As competições voltaram apenas no ano seguinte e, de cara, Gino Bartali venceu o Giro. O Tour voltaria a enfeitar as ruas da França em 1947, mas sem a presença de grandes nomes. A situação econômica de toda a Europa era miserável, o continente estava destruído e todo o dinheiro existente era destinado para a reconstrução. Gino permaneceu na Itália. Em 1948, prestes a completar 34 anos, ele voltou à França com a equipe italiana formada por jovens e inexperientes ciclistas e um só alvo: o Tour.

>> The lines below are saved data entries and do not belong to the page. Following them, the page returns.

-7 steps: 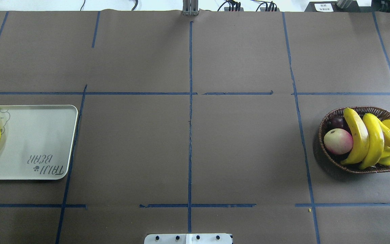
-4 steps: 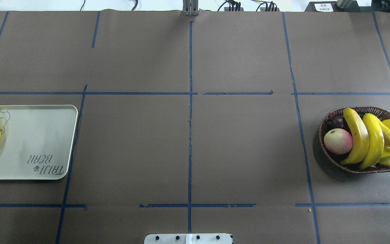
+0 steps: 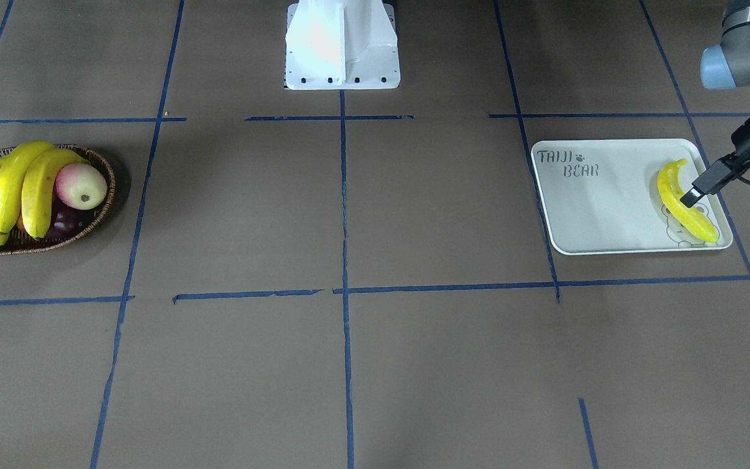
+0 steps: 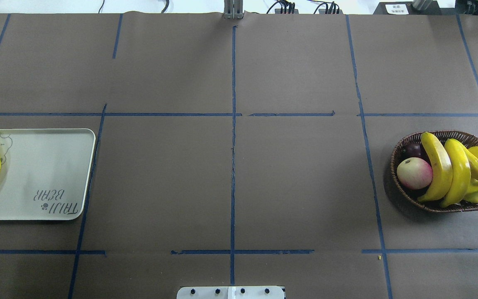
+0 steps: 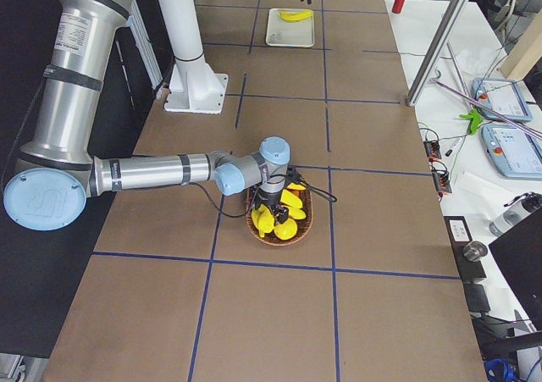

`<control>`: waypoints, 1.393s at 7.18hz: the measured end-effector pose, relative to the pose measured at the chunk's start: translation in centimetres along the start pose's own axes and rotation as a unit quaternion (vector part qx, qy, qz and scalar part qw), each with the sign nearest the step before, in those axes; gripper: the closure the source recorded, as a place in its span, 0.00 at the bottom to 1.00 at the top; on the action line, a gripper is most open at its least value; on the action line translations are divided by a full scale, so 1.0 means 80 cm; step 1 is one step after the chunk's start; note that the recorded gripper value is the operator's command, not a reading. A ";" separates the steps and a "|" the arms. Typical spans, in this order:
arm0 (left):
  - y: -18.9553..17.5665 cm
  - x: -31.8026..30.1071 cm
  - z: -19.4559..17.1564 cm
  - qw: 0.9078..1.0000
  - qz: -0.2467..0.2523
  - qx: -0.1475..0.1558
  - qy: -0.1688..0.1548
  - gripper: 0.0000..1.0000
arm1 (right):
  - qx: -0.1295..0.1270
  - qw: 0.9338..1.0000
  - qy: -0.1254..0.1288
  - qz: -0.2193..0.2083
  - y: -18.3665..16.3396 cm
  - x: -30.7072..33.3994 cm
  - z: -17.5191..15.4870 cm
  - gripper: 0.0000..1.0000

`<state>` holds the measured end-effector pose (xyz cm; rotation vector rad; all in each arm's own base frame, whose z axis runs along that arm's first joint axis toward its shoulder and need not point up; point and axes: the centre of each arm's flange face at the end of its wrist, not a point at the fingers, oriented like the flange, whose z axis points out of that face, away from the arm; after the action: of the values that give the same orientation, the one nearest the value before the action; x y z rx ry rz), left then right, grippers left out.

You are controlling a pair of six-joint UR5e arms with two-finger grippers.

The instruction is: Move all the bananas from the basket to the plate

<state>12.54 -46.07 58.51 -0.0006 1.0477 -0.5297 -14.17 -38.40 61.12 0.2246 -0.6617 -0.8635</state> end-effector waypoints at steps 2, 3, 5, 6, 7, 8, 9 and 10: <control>0.000 0.000 0.000 1.000 0.000 0.000 0.000 0.00 | -0.005 1.000 -0.003 -0.001 0.003 0.001 0.006 0.57; 0.000 0.000 0.000 1.000 0.000 0.000 0.000 0.00 | -0.005 1.000 -0.003 -0.002 0.003 0.001 0.007 0.70; 0.000 0.000 0.000 1.000 0.000 0.000 0.001 0.00 | -0.004 1.000 -0.003 -0.008 0.003 0.001 0.006 0.84; 0.000 0.000 0.000 1.000 0.000 0.000 0.000 0.00 | -0.003 1.000 -0.003 -0.009 0.003 0.001 0.004 0.85; 0.000 0.000 0.000 1.000 0.000 0.000 0.000 0.00 | -0.001 1.000 0.000 -0.006 0.005 0.005 0.001 0.91; 0.000 0.000 0.000 1.000 0.000 0.000 0.000 0.00 | 0.004 1.000 0.008 0.006 0.011 0.015 -0.008 0.95; 0.000 0.000 0.000 1.000 0.000 0.000 0.001 0.00 | 0.016 0.999 0.018 0.026 0.020 0.032 -0.026 0.96; 0.000 0.000 0.000 1.000 0.001 0.000 0.001 0.00 | 0.030 0.998 0.029 0.046 0.027 0.047 -0.047 0.96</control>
<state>12.54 -46.06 58.46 0.0014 1.0498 -0.5284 -8.70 -40.15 60.80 0.2698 -0.6400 -0.7481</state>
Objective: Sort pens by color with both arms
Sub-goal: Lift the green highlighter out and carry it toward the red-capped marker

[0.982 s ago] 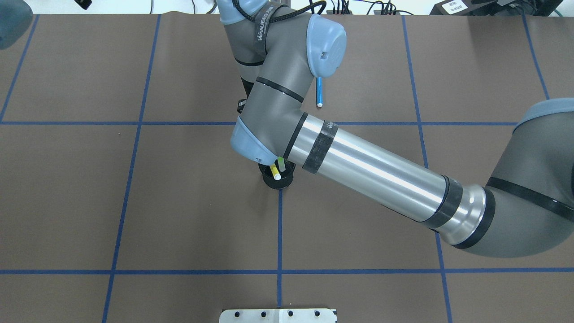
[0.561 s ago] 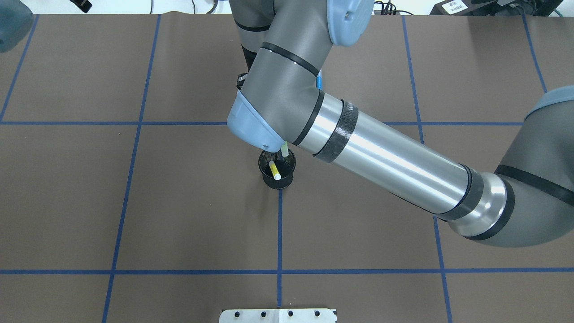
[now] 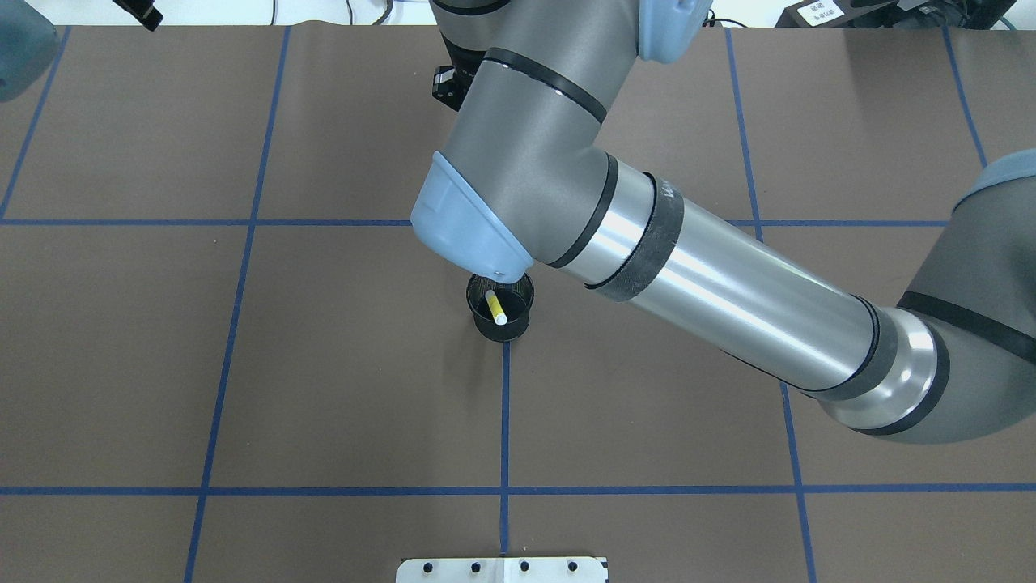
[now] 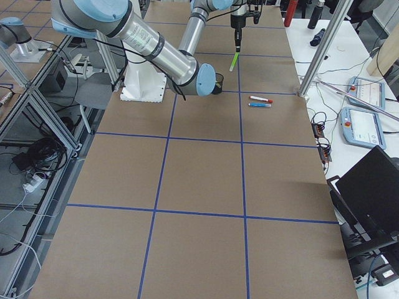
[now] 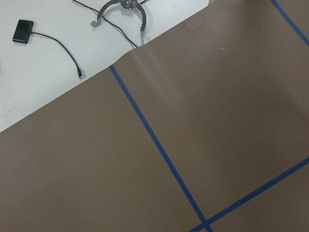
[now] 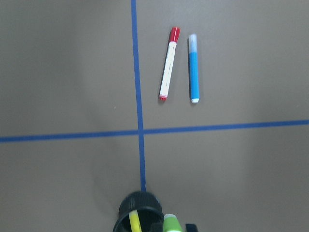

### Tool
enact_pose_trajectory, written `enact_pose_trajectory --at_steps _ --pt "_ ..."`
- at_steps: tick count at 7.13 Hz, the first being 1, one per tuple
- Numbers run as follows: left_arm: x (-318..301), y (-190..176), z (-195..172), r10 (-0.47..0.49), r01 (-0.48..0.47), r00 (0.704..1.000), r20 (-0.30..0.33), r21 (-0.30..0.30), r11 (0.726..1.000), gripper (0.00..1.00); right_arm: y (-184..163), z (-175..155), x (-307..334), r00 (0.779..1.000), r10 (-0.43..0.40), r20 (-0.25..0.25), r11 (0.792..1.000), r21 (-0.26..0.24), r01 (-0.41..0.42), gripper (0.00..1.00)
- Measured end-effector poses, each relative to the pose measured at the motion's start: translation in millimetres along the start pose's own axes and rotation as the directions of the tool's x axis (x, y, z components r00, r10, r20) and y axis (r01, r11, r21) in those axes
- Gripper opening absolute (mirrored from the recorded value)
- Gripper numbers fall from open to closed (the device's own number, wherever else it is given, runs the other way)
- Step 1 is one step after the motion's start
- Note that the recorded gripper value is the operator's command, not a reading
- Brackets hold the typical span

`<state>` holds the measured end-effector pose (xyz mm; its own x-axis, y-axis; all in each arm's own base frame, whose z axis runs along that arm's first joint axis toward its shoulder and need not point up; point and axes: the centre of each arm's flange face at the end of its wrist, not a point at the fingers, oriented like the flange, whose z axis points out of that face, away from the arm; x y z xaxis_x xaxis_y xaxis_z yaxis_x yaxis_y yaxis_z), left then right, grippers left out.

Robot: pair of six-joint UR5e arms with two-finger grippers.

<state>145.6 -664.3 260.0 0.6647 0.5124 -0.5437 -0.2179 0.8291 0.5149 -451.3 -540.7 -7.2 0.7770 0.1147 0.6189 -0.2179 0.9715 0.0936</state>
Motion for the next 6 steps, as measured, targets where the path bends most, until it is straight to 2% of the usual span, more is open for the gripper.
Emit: enact_pose_trajectory --at_steps 2,3,4,5,6 --pt "5 5 3 -0.006 0.005 0.997 -0.075 -0.012 1.000 1.00 -6 17 -3 0.999 0.029 0.030 0.983 0.180 -0.034 0.00" --pt "6 6 3 -0.010 0.009 0.995 -0.094 -0.014 1.000 1.00 4 42 -10 0.998 0.039 0.040 0.959 0.280 -0.049 0.00" --pt "7 7 3 -0.014 0.012 0.995 -0.102 -0.016 1.000 1.00 16 77 -22 0.997 0.056 0.054 0.918 0.389 -0.073 0.00" --pt "7 7 4 -0.017 0.015 0.994 -0.104 -0.019 1.000 1.00 22 114 -36 0.995 0.076 0.067 0.868 0.487 -0.099 0.00" --pt "6 7 5 -0.020 0.018 0.994 -0.105 -0.022 1.000 1.00 25 148 -45 0.993 0.097 0.066 0.817 0.565 -0.117 0.00"
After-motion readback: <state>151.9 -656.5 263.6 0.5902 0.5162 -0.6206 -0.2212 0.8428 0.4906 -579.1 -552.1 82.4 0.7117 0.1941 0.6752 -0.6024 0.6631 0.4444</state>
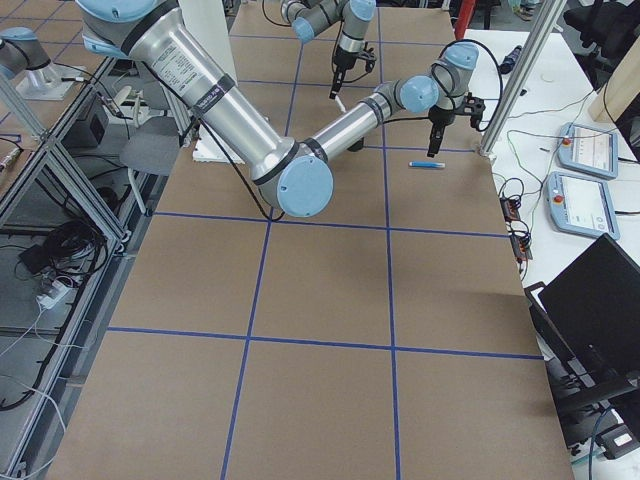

Os primeiros dias apontavam uma queda de desempenho. Gino ficou facilmente para trás. Os minutos de diferença ajudaram a imprensa italiana a o apelidarem de “Il Vecchio”, o velho. Mas a virada veio nos Alpes, na etapa de Cannes a Briançon, dona de 274 km e três picos, entre eles o Col d’Izoard e seus 2.361 metros de altitude, o mais alto do dia. Com frio e com uma fome que classificou de absurda, Gino superou o principal adversário na luta pela camisa amarela, Jean Robic.

O livro O Leão da Toscana, uma biografia de Gino Bartali escrita pelos irmãos Aili e Andres McConnon, traz a definição correta do que aquela vitória nos Alpes representou na época. “Para as multidões que o aplaudiam em toda a Itália do pós-guerra, ele logo personificou todo o país e todas as suas emoções — furioso, ferido, indomável e triunfante.” A vitória de Gino devolveu ao país a esperança e deu força para a reconstrução que se fez necessária nos anos seguintes. Daquele dia até o final do Tour de 1948, Gino se manteve tranquilo e com experiência chegou à segunda conquista da principal prova do ciclismo mundial.

No total, ele venceu três Giros d’Italia e dois Tours de France. É até hoje o único homem a vestir a camisa amarela até a triunfal entrada na Champs Élysées com uma diferença de dez anos entre as conquistas. É difícil fazer alguma previsão do que seria a carreira desse ciclista se não fossem os sete anos sem competições, por conta da guerra. Sete anos que significaram o auge de Bartali. Com certeza, ele teria maiores conquistas no esporte.

No fim da carreira, os médicos apontaram uma redução nos batimentos cardíacos de Gino Bartali que estaria tornando-o mais lento. A receita foi beber o máximo de café possível e fumar antes das provas. O ciclista morreu em 5 de maio de 2000, em casa, como pediu à família. Já bastante desgastado, o coração de Bartali simplesmente parou de bater.